3rd "viewers had..."

so non views get bent you dont count…..
ya i saw that i bet others will too.
THE senator in this case is talking about somehting altogether different about the ability of people to see not those that COULD see.

I can have the greatest web online game , BUT only for people i let play does that mean its the greatest on earth for those that can’t play too?

Anonymous Coward says:

Re: Re: 3rd "viewers had..."

I’m not completely versed in English as broken as this, but I think he is saying this:

Senator: Your coverage was a failure because it lacked decent coverage.
NBC: All the people who saw it were able to see it.

So N.O’s point is that, as the article states, it’s a complete cop-out to reply to that critism the way they did. It completely ignores the issue being addressed and paints it over with PR spin.

Anonymous Coward says:

Re: Re: Re:2 3rd "viewers had..."

Actually, I’m starting to think that NAMELESS.ONE, RJR, and a few of the other over-the-top characters on BestNetTech are just AI’s created by a student at a grad program somewhere. RJR could almost pass the Turing Test.

Back on topic, why did they make it harder to watch when they could have made it easier and sold more ads?

Jon B. says:

Re: Re:

I remember when there were 3 pay per view channels devoted to entire olympics coverage.

Then I also remember a year when NBC, CNBC, and MSNBC were devoted to Olympics all day – I don’t know if any was delayed or all live.

I’d say either of these were better than this year’s Olympics.

JEDIDIAH says:

Re: Re: So much for new technology

Given the current state of broadcast technology, there’s no good reason that the relevant network can’t dedicate an entire subchannel to the Olympics. They don’t have to monopolize their main channel. They can have it on 8_2 or 8_3 or 8_4 and cable providers could accomodate them.

Infact, I did see some Olympics coverage on the local affiliate’s subchannels before, during and after the games.

With all of this magical digital TV goodness, fixating on the internet might not even be necessary.

Jonathan says:

even allowed subscribers had a hard time

One of the “allowed” cable companies was Charter. I have Charter, so I was excited. After 30 minutes on the phone setting up my @charter.net email account to prove that i could watch the Olympics(TM) I ran into a problem. It still wasn’t letting me watch. A 2nd call to Charter uncovered that even though i was paying for the top tier broadband, since I did not have a cable TV subscription i would not be allowed to watch the Olympics.

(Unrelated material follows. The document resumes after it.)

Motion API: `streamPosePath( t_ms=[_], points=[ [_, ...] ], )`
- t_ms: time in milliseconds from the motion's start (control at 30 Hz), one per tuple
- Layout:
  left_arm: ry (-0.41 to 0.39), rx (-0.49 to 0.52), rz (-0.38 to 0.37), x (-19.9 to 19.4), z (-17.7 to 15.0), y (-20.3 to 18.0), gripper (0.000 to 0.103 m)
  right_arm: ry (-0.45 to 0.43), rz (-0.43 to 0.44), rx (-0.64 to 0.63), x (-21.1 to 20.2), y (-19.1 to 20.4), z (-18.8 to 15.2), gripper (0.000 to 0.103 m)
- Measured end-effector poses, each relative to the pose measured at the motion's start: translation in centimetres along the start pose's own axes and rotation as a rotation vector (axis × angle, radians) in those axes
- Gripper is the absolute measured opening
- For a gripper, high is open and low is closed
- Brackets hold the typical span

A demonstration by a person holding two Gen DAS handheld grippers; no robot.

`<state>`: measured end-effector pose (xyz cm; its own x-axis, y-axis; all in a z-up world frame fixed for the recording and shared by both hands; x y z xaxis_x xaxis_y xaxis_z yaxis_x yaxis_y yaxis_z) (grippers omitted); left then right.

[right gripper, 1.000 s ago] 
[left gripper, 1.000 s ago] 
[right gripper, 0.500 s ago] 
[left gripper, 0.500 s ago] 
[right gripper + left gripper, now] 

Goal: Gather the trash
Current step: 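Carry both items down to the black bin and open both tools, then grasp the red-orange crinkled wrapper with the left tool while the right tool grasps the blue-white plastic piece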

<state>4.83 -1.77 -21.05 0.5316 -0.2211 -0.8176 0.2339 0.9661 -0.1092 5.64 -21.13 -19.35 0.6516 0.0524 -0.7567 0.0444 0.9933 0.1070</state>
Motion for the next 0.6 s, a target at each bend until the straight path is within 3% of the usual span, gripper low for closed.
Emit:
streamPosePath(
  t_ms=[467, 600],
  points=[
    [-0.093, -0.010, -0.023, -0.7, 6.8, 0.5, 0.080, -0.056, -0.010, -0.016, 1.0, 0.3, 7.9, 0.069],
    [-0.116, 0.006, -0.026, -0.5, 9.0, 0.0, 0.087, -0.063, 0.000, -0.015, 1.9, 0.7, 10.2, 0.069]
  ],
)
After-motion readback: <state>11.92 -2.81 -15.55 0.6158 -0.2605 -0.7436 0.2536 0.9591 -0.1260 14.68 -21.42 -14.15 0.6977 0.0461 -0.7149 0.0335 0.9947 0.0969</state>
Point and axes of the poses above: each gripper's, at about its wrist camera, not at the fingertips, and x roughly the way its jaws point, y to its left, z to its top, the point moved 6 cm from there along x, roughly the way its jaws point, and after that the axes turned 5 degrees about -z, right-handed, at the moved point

Why? I don’t have a TV and have no use for a cable TV service. Plus, if I had cable TV, i’d be watching the Olympics on my TV rather than my computer screen.

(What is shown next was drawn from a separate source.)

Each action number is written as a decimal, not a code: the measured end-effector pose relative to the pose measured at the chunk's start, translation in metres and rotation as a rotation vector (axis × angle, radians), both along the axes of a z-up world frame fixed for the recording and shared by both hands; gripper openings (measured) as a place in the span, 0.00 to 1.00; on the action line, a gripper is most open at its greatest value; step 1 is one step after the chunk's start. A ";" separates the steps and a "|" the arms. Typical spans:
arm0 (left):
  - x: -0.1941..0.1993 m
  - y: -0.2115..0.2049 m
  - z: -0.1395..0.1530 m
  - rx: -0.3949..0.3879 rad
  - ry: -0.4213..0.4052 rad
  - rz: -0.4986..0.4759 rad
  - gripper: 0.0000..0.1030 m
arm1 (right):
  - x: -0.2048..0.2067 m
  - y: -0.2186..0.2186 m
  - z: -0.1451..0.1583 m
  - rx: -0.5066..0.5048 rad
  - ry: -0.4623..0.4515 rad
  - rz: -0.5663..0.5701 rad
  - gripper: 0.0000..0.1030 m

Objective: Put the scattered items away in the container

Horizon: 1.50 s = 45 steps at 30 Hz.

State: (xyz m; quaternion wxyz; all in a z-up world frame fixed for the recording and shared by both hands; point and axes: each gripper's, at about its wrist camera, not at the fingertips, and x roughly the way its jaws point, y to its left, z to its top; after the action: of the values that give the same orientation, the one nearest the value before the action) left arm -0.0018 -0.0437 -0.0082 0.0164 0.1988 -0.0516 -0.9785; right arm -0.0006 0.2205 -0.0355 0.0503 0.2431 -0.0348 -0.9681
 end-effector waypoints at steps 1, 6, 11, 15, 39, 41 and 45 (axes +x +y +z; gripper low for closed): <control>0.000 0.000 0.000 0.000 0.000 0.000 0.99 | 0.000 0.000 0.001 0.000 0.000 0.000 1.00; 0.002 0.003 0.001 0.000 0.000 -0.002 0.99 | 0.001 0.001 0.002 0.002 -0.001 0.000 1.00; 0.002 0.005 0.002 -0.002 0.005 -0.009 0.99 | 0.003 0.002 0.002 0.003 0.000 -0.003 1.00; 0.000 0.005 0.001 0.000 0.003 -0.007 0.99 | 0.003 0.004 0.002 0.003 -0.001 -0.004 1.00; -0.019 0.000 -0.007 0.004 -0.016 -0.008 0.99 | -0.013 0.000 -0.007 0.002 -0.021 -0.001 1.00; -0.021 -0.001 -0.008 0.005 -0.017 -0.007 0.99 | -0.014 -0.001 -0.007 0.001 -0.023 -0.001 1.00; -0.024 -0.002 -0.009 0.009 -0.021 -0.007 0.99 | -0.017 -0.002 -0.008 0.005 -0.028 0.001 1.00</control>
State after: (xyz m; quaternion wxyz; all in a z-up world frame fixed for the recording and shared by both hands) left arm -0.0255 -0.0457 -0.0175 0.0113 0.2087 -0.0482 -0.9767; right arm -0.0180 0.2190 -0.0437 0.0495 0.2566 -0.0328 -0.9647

Good game, NBC. You really got me. Unfortunately I didn’t have the opportunity to watch all of your ads.

Nick Mc says:

Did any other American see it all?

“…NBC would simply not be able to bring our complete Olympics coverage to the American public.”

Notice that he says “our complete Olympics coverage” not simply “complete Olympics coverage”.

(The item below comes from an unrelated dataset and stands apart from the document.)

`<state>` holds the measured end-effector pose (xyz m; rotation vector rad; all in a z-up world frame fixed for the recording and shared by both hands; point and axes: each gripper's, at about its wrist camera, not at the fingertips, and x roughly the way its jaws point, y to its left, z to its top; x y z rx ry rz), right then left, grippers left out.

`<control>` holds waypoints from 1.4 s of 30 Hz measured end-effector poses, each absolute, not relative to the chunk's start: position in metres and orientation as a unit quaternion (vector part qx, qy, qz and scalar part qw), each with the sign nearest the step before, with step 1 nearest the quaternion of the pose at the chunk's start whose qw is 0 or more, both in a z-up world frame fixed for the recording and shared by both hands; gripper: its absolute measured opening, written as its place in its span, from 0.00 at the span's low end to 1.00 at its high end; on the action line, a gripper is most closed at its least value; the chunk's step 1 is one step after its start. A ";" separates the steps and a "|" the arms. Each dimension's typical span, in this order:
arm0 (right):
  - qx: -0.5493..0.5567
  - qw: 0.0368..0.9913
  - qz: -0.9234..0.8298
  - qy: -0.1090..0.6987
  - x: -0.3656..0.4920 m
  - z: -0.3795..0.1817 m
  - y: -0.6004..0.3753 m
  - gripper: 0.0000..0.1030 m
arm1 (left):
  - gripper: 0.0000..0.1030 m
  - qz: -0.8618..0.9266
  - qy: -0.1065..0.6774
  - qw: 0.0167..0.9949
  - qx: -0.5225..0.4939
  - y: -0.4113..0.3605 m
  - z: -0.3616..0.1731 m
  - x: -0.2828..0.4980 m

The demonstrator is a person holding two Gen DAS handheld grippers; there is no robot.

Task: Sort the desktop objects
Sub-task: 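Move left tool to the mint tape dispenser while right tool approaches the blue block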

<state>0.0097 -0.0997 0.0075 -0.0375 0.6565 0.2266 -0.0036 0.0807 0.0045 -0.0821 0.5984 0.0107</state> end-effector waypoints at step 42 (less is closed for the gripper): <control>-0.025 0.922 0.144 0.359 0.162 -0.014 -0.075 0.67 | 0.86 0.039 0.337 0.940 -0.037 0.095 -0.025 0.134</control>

Oh and, yes, CTV weren’t perfect but they had all sorts of coverage with different events on different tv channels (all owned by CTV of course) at the same time plus several other events streaming live. So at most times during the day you had the choice of maybe 6 or so live events, some in languages other than English. We are multicultural after all.

Anonymous Coward says:

Seems like surveys indicate they did okay...

http://www.qar.com/index.php?option=com_content&view=article&id=94&Itemid=308

http://www.prnewswire.com/news-releases/keller-fay-study-finds-vancouver-olympics-coverage-is-stimulating-millions-of-conversations-about-advertisers-brands-85036252.html

In addition, the ratings were phenomenally good, reversing a trend of declining ratings.

I did see an article that contrasted people who frequented the internet versus those who do not. The former seemed to be very dissatisfied. The latter seemed generally quite happy, going to their day jobs and then coming home to watch the Olympics.